The average number of seeds per pod was not significantly different in uninfected untreated control, mock, SVNV infected via mechanical inoculation, and SVNV infected via thrips transmission and thrips infestation plants (p > 0.05; F = 2.2758; DF = 3) (Figure 11 C). The sub plot variety effect was significant (p < 0.05; F = 4.5925; DF = 2). Interaction (treatment × variety) was not significant (p > 0.05; F = 0.7910; DF = 6).

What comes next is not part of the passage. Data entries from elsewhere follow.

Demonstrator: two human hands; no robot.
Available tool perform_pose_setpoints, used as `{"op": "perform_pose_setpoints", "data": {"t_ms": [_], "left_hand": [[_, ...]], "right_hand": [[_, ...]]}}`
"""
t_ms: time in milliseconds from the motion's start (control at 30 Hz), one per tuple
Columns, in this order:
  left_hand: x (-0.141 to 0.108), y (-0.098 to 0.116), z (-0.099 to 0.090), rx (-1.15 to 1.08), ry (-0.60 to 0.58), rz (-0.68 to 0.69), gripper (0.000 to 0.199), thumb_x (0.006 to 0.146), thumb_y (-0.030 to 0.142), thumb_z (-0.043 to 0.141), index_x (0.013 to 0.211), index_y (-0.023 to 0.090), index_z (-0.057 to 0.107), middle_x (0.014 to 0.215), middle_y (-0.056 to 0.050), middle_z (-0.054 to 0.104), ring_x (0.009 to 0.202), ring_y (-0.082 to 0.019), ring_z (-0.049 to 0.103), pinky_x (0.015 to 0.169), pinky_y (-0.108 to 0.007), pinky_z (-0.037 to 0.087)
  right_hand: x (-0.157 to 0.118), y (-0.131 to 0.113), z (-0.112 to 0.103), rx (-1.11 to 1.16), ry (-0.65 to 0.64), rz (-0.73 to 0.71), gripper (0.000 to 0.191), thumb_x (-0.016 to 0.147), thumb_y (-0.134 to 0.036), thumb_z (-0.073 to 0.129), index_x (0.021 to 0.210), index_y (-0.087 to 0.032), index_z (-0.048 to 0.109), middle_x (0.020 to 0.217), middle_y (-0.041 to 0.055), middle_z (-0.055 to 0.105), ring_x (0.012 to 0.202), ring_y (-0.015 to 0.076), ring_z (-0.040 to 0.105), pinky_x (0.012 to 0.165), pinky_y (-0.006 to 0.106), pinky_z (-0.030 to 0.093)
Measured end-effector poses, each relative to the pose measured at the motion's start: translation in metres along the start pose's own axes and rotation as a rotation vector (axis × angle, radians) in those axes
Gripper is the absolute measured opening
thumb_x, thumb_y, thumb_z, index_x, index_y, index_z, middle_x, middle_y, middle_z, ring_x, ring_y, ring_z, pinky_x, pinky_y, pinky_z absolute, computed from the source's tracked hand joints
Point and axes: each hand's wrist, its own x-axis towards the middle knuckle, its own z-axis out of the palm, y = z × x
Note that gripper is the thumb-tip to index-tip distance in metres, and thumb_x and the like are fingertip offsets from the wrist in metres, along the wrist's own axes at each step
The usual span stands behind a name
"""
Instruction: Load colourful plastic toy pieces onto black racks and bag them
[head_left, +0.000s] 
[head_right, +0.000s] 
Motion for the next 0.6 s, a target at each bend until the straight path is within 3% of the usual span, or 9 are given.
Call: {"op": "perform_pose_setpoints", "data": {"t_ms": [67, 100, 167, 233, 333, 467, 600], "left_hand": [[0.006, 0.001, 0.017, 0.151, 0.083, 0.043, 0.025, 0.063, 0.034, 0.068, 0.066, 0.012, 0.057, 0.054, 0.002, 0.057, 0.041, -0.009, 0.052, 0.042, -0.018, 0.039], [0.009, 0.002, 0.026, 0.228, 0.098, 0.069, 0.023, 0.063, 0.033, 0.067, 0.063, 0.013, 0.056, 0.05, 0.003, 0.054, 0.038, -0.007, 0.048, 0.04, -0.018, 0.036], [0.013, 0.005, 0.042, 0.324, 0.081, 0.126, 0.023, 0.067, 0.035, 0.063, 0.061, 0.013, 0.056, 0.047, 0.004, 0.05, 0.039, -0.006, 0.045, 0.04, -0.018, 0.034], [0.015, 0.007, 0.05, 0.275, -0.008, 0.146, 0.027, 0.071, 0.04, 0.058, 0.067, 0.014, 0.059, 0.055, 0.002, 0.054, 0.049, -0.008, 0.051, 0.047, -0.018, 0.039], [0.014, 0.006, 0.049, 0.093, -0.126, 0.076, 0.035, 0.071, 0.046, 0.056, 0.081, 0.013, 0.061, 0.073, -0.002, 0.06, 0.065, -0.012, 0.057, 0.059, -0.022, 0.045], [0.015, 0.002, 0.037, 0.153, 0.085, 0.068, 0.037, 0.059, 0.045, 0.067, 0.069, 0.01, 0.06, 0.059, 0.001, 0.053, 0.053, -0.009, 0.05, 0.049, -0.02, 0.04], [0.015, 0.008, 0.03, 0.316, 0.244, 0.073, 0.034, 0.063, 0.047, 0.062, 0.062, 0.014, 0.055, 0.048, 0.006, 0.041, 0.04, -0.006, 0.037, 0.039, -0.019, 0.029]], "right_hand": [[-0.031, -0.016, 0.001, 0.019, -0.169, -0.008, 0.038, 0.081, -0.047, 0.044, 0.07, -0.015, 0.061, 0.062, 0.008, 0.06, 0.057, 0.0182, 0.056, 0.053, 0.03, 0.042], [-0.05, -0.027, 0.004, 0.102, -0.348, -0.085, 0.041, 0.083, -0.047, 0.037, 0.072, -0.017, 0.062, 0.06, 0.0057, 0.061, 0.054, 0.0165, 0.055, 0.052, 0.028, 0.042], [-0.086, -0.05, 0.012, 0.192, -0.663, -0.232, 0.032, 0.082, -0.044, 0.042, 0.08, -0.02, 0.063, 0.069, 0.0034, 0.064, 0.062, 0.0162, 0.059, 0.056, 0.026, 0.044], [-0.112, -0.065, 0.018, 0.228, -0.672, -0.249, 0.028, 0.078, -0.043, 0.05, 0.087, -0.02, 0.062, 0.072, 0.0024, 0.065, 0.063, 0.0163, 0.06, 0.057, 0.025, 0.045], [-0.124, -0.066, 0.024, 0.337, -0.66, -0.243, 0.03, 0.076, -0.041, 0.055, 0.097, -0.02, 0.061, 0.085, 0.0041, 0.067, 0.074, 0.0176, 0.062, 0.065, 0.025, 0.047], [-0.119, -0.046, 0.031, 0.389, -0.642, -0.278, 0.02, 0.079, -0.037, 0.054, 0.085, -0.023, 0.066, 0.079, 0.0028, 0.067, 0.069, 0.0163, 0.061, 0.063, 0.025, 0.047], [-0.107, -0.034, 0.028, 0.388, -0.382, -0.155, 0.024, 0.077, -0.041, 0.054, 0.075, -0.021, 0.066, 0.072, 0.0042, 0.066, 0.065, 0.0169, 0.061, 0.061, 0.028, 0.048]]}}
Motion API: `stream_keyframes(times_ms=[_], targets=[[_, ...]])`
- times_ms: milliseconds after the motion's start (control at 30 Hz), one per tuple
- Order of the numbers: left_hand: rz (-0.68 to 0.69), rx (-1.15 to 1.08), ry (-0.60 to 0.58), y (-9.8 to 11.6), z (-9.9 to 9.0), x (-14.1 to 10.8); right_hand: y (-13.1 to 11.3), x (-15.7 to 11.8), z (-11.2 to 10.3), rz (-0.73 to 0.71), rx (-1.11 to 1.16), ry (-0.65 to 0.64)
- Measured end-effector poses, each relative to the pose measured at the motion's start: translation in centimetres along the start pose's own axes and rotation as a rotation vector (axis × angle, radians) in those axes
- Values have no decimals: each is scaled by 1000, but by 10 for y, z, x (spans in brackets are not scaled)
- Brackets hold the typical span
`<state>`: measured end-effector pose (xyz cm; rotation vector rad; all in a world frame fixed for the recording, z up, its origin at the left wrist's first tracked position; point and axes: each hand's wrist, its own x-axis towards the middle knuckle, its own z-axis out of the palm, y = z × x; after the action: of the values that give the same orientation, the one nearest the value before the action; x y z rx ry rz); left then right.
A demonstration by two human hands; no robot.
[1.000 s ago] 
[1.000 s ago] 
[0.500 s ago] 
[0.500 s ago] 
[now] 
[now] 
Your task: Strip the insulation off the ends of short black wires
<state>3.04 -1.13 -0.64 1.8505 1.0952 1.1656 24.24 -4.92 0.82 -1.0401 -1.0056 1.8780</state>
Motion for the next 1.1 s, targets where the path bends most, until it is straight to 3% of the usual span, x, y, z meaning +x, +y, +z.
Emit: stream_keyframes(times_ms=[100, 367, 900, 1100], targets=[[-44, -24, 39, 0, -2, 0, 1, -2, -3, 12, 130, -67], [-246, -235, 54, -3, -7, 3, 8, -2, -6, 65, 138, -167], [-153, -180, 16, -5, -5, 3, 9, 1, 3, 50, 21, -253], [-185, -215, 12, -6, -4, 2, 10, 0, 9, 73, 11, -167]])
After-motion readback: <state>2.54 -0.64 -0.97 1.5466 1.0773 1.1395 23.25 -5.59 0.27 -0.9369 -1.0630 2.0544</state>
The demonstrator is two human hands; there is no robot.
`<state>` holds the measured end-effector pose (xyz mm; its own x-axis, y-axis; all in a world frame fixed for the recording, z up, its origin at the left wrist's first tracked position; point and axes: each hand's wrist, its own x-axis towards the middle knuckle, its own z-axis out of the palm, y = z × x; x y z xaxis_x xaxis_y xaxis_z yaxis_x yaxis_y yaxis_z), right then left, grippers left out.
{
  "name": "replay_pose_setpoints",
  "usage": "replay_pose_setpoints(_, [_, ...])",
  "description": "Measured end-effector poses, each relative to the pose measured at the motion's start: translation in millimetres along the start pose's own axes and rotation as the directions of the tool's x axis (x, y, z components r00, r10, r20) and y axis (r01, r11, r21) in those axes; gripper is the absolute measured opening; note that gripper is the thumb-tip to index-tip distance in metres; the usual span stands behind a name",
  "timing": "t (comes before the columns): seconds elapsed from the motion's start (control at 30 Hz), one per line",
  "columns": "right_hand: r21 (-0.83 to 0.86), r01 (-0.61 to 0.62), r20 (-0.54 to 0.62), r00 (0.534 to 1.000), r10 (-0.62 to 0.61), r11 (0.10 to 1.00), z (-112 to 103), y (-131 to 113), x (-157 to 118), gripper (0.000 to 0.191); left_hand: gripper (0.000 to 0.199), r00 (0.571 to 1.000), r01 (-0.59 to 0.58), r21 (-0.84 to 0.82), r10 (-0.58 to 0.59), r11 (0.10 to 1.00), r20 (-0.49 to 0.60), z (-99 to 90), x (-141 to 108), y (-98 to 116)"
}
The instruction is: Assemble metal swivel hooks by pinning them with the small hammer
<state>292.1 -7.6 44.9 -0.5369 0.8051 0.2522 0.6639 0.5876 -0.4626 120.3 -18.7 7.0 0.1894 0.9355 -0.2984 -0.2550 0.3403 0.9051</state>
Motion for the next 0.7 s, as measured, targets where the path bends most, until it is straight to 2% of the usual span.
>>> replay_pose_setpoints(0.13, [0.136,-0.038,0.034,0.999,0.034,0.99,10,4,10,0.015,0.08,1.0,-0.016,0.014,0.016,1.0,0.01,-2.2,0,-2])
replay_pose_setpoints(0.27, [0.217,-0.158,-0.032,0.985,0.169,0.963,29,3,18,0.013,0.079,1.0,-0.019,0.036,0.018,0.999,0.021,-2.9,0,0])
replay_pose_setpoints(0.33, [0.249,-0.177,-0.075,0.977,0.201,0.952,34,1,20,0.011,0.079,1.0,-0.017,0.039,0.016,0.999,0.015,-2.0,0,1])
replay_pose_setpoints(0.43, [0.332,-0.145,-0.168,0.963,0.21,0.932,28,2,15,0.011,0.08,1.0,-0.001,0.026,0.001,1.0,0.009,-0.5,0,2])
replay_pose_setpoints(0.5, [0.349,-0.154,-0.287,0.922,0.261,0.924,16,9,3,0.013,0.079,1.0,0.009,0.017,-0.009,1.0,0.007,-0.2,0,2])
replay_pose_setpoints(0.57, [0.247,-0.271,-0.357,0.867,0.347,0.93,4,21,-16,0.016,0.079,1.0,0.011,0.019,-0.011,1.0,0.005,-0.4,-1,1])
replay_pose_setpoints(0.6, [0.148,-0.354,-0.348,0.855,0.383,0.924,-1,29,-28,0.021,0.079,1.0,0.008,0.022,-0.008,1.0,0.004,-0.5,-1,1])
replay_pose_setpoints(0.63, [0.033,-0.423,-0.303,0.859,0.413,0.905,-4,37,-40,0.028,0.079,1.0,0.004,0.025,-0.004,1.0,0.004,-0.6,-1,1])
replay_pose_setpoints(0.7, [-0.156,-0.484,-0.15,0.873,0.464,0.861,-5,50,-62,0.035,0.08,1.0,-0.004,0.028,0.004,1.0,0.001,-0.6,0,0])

3.5.3. Plant Photosynthetic Rate

Overall, the rate of photosynthesis (µmol CO2 m−2 S −1) was significantly reduced in the SVNV infected via thrips transmission and thrips infestation plants, while the mock and the uninfected untreated control plants had higher photosynthesis rates (Figure 12A). The plant photosynthetic rate was measured at monthly intervals (Figure 12A). Plant photosynthesis (µmol/m2/s) was measured in different treatments using the LICOR 6400. The means were separated by Tukey’s HSD at a 0.05 level of significance. Main plot treatment (uninfected untreated control, mock, SVNV infected via mechanical inoculation and SVNV infected via thrips transmission and thrips infestation) infected plants were significantly different (p < 0.01; F = 21.6521, DF = 3). Sub plots (varieties) were significantly different (p < 0.05, F = 4.0513, DF = 2). The interaction effect (photosynthesis × main treatment × sub plot (variety) was also significantly different (p < 0.01, F = 21.6521, DF = 6) (Figure 12A).
The mechanical inoculation of the virus was carried out on 14 November, and the first photosynthetic measurements were taken on 16 November. At that time, the photosynthetic rate was higher in the uninfected untreated control and mock plants (Figure 13A), but it was slightly lower in the SVNV infected via thrips transmission and thrips infestation plants and lowest in the SVNV infected via mechanical inoculation plants.
After a one-month interval on 14 December, the rate of photosynthesis was equal in the uninfected untreated control, mock, and SVNV infected via mechanical inoculation plants, but lower in the SVNV infected via thrips transmission and thrips infestation plants. On 28 January, the rate of photosynthesis was lowest in the SVNV infected via thrips transmission and thrips infestation plants and inoculated plants, while it was highest in mock and uninfected, untreated control plants. On 21 February, the rate of photosynthesis was highest in the uninfected untreated control and mock plants while it was lowest in the SVNV infected via mechanical inoculation and SVNV infected via thrips transmission and thrips infestation plants (Figure 12B).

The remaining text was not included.